Jurnee Smollett-Bell and Aldis Hodge On How The Activism In 'Underground' Is Relevant Today

“We all are capable of just living in our comfort zones when issues don’t affect us,” Smollett-Bell said.
LOADINGERROR LOADING

Jurnee Smollett-Bell and Aldis Hodge believe WGN’s “Underground” can provide an important lesson about fighting societal injustices today.

The show follows a group of enslaved men and women, led by Harriet Tubman, as they navigate the Underground to freedom. Smollett-Bell and Hodge, who star as Rosalee and Noah, appeared at AOL Build to discuss the new season, which premiered Wednesday.

The actors told host Jacques Morel that, though the story is set in the Antebellum period, many of the themes resonate today. Hodge said that his character’s struggle to find freedom has similarities to the issues black people and other marginalized communities currently face.

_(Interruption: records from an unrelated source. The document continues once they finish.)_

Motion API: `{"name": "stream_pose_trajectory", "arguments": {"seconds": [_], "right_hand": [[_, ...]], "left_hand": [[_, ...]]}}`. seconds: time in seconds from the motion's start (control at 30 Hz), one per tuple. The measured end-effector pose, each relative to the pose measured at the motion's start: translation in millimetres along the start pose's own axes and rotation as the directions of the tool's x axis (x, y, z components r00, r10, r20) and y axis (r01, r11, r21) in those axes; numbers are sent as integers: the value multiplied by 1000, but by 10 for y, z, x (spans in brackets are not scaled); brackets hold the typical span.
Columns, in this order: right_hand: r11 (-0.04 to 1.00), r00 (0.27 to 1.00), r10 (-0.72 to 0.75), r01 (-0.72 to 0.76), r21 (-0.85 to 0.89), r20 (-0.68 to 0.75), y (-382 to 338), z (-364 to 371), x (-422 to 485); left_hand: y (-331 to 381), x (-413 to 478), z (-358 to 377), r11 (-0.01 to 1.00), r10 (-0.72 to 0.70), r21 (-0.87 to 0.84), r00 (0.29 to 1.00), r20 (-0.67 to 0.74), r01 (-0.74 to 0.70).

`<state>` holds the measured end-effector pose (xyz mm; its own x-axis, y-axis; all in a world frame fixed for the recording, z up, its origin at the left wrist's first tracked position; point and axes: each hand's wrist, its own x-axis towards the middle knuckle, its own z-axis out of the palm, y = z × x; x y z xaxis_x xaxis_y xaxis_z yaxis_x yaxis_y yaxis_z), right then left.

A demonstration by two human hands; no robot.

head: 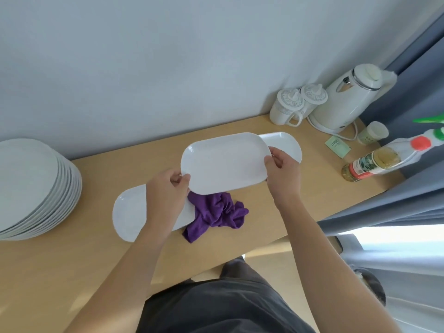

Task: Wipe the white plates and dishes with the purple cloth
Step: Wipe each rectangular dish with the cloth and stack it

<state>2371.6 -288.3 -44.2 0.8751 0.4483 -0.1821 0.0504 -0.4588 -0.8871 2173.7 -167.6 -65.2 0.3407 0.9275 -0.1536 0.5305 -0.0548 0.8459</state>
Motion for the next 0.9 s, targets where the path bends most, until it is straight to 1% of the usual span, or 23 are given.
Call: {"name": "stream_pose_trajectory", "arguments": {"seconds": [0.07, 0.2, 0.43, 0.53, 0.73, 0.9], "right_hand": [[1000, 1000, 4, -3, -17, 15, 65, -110, 203], [998, 1000, 17, -18, -54, -9, 255, -417, 721], [980, 998, 55, -46, -195, 39, 675, -765, 1483], [967, 996, 61, -43, -253, 67, 832, -806, 1683], [940, 989, 86, -41, -338, 119, 968, -766, 1910], [957, 988, 66, -23, -291, 140, 1061, -779, 1953]], "left_hand": [[81, 84, 214, 1000, -21, -4, 1000, -4, 21], [333, 211, 717, 999, -34, 30, 999, 8, 33], [604, 440, 1509, 970, -82, 234, 995, 54, 67], [633, 479, 1711, 950, -74, 307, 996, 50, 55], [605, 542, 1934, 908, -110, 412, 993, 50, 80], [575, 559, 2002, 891, -131, 446, 989, 65, 88]]}}
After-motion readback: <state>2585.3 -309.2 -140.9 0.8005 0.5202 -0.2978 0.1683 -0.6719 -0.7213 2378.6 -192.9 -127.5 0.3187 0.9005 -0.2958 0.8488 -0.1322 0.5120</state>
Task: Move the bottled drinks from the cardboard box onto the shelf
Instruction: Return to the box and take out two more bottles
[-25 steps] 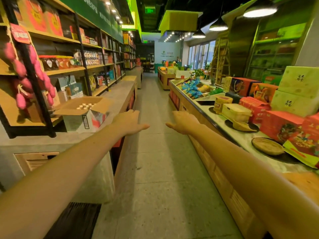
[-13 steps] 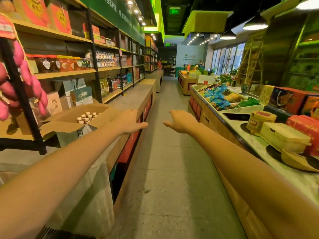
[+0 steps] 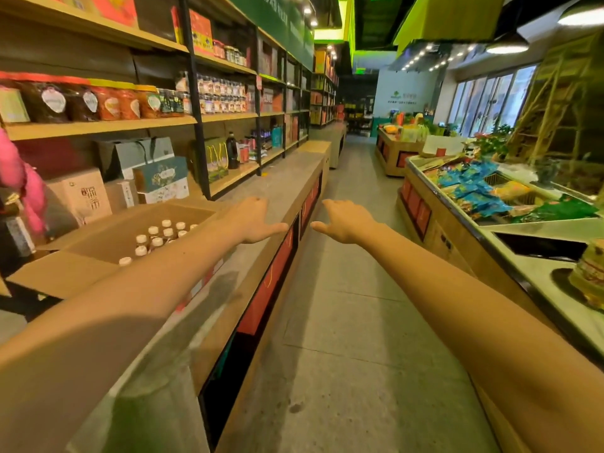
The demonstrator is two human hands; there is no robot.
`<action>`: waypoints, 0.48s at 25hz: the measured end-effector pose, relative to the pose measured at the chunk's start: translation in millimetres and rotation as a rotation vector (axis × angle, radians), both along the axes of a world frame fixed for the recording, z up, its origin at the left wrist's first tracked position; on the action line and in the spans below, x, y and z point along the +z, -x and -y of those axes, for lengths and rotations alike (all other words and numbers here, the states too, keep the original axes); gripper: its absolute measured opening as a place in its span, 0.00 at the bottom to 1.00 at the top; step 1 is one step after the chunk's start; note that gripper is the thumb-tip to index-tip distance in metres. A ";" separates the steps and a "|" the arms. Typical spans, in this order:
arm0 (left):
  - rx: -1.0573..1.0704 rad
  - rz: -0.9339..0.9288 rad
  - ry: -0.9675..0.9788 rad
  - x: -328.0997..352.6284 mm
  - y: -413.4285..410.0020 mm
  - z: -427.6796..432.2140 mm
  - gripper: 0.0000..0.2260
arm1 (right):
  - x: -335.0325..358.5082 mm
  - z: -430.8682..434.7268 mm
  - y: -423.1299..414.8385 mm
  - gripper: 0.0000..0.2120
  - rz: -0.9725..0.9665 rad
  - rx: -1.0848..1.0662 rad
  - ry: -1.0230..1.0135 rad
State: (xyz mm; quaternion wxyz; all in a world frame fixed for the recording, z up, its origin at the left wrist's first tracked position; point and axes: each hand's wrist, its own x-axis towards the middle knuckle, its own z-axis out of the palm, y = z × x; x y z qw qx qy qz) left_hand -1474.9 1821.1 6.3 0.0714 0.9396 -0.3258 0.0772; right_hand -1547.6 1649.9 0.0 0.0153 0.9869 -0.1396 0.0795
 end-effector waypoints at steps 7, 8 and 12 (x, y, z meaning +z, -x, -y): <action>0.046 0.013 -0.067 13.4 -174.7 62.3 0.36 | 4.5 68.8 -184.6 0.29 0.010 0.073 -0.042; 0.059 0.025 -0.078 13.2 -195.7 68.4 0.36 | 4.3 76.1 -209.0 0.30 0.005 0.085 -0.050; 0.150 0.019 -0.067 3.8 -274.0 81.4 0.35 | 0.7 93.2 -312.7 0.32 -0.003 0.197 -0.069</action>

“We’re still dealing with trying to find our value and walk in our value,” Hodge said. “[T]he enslaved Americans, this is what they fought for and fought through for a long, long time. How do we see ourselves as valuable when the world is telling us we’re not?”

The actors said the show’s themes related to identity are what makes the story so important. Smollett-Bell compared the plight of the characters in “Underground” to the moral duty Americans have to fight for equality in 2017.

“We all are capable of just living in our comfort zones when issues don’t affect us,” she said. “So you have the abolitionists in the north where you can argue the issue really didn’t affect them but it affected their conscious, it affected their values, their morals.”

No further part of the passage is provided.